Most of these people have already been forced from their homes, many on multiple occasions. Homes are destroyed. Neighbourhoods razed. Winter has descended upon Gaza, but protection from it has not. It has come devoid of safe refuge, without electricity, devoid of warmth.

A Teacher's Anguish

In my role as a professor in Gaza, this weather weighs heavily on me. My students are not figures in a report; they are young people I speak to; intelligent, determined, but extremely fatigued. Most participate in digital sessions from tents; others from overcrowded shelters where privacy is impossible and connectivity sporadic. A significant number of pupils have already experienced bereavement. Most have been rendered homeless. Yet they still try to study. Their perseverance is astounding, but it ought not be necessary in this way.

In Gaza, what would normally count as routine academic practices—projects, due dates—transform into ethical dilemmas, influenced daily by concern for students’ safety, warmth and ability to find refuge.

When the storm rages, I am constantly preoccupied about them. Are they dry? Is there heat? Has the gale ripped through their shelter during the night? For those still living in apartments, or the shells that are left, there is a lack of heat. With electricity mostly absent and fuel scarce, warmth comes mainly from donning extra clothing and using any remaining covers. Even so, cold nights are intolerable. How then those living in tents?

Aid and Abandonment

Reports indicate that more than a million people in Gaza exist in makeshift accommodations.
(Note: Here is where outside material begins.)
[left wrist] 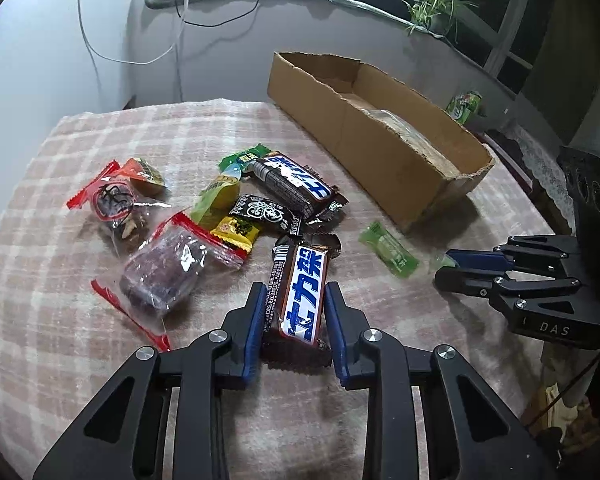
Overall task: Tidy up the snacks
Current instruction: 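Grasp the Snickers bar with the left gripper while the right gripper grasps a green candy, then carry the Snickers bar and green candy over the cardboard box, then open the left gripper over the box while the right gripper releases the green candy, then grasp the red-wrapped snack bag with the left gripper while the right grasps another green candy, then carry the red-wrapped bag and green candy over the cardboard box, then open both grippers to drop the bag and candy into the box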
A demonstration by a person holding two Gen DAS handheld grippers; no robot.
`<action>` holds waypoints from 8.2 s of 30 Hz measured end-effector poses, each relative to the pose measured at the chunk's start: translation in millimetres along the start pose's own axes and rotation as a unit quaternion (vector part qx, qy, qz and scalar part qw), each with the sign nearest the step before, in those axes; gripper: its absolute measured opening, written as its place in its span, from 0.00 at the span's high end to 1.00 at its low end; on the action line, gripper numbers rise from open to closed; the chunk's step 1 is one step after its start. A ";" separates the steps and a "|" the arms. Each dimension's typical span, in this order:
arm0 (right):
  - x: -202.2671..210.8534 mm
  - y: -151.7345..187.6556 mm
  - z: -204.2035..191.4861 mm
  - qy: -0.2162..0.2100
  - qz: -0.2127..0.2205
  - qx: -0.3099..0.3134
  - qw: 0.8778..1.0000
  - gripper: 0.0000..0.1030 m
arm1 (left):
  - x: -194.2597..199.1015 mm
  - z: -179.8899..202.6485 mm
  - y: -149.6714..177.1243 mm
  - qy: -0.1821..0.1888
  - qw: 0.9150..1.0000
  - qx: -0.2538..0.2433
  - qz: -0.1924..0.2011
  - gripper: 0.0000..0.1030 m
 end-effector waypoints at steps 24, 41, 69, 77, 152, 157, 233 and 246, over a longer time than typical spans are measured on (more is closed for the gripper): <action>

Aid supplies, including insulated tents, have been far from enough. During the recent storm, humanitarian partners reported providing tarpaulins, tents and bedding to thousands of families. In reality, however, this assistance was frequently felt to be patchy and insufficient, limited to band-aid measures that were largely ineffective against extended hardship to cold, wind and rain. Tents collapse. Sicknesses, hypothermia, and infections linked to damp conditions are on the upswing.

This goes beyond an surprise calamity. Winter is an annual event. People in Gaza interpret this shortcoming not as fate, but as abandonment. People speak of how critical supplies are restricted or delayed, while attempts to reinforce weakened structures are frequently blocked. Community efforts have tried to make do, to hand out tarps, yet they remain limited by restrictions on imports. The root cause is political and humanitarian. Answers are available, but are prevented from arriving.

A Preventable Suffering

What makes this suffering especially heartbreaking is how unnecessary it should be. It is unconscionable to study, raise children, or battle sickness standing knee-high in cold water inside a tent. No learner should dread the rain ruining their last notebook. Rain reveals just how vulnerable survival is. It challenges health worn down by stress, exhaustion, and grief.

This winter aligns with the Christmas season that, for millions, epitomizes warmth, refuge and care for the most vulnerable. In Palestine, that {symbolism

Deborah Rogers
Deborah Rogers

A productivity coach and writer with over a decade of experience helping professionals optimize their workflows and achieve their goals.